Some colleges seem to get hot with high school students.  Is there any rhyme or reason to why they climb the popularity escalator?  We are going to look at four schools enjoying particularly good 2022 recruiting seasons and suggest that their results aren’t a coincidence at all.

 

Colgate

Colgate University was a successful and stable institution in the years before COVID. It accepted about a quarter of its applicants and about a third of those applicants registered and attended, year after year.  Until 2021.  The school had been receiving 8-10 thousand applications annually, with a slight uptick in 2019. In 2021, it received over 17,500; this year, over 21,000.  The school combines a very attentive and distinguished faculty with a let’s say active social scene — and the campus is beautiful.  It’s understandable why it would be desirable.  But Colgate’s been that way for years.  The change in the last two cycles has been like whiplash.
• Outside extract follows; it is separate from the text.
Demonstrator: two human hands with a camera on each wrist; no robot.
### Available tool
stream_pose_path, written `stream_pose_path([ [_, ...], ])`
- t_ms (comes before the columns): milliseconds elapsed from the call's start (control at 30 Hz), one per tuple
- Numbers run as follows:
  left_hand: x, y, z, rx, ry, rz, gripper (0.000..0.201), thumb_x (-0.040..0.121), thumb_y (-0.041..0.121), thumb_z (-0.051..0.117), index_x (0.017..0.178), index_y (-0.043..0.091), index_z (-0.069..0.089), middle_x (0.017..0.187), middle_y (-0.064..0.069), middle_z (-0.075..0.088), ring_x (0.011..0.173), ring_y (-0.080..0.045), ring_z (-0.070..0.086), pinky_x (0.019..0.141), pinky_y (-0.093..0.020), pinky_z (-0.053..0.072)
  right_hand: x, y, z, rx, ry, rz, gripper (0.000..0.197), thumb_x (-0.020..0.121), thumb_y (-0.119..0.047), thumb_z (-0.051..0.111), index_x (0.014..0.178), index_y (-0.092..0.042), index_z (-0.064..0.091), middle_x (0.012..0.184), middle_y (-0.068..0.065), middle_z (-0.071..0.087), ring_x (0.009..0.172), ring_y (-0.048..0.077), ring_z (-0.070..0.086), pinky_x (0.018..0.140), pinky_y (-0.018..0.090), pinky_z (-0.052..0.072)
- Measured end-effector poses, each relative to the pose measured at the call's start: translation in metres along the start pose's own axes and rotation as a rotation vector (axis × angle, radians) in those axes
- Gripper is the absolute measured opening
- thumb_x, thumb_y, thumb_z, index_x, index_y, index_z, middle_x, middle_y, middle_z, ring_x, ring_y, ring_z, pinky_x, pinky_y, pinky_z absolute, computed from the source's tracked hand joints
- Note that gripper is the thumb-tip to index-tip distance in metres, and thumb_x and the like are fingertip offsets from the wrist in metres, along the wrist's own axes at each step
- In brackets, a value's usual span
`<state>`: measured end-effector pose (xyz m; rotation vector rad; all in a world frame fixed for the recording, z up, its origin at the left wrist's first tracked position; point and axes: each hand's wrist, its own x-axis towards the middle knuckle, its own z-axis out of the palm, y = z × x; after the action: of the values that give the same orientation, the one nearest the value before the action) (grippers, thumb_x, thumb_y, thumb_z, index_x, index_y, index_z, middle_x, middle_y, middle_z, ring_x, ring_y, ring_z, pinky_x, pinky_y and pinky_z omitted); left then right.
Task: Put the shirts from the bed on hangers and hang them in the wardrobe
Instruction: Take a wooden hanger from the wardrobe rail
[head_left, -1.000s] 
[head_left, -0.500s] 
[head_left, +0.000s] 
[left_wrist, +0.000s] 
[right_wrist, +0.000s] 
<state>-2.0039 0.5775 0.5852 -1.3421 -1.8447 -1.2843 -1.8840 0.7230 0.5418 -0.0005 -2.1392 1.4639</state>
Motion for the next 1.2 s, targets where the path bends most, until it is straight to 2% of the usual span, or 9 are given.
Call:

What changed?

 

This article interviews staff and undergrads working in Colgate’s admissions office, who point to switching to no-loan financial aid and to test optional as potential sources of the applications surge.  It’s unlikely a technical change to financial aid practices could lead to such a significant upswing, while tying the increase to test optional policy has some merit.  But many colleges have gone test optional and, while it is certainly one cause of the applications surge, perhaps no college has seen quite the explosion of interest that Colgate has. The interviews don’t seem to offer any immediate factor that plausibly explaining this surge, though of course it’s possible there are good reasons for it that went unmentioned.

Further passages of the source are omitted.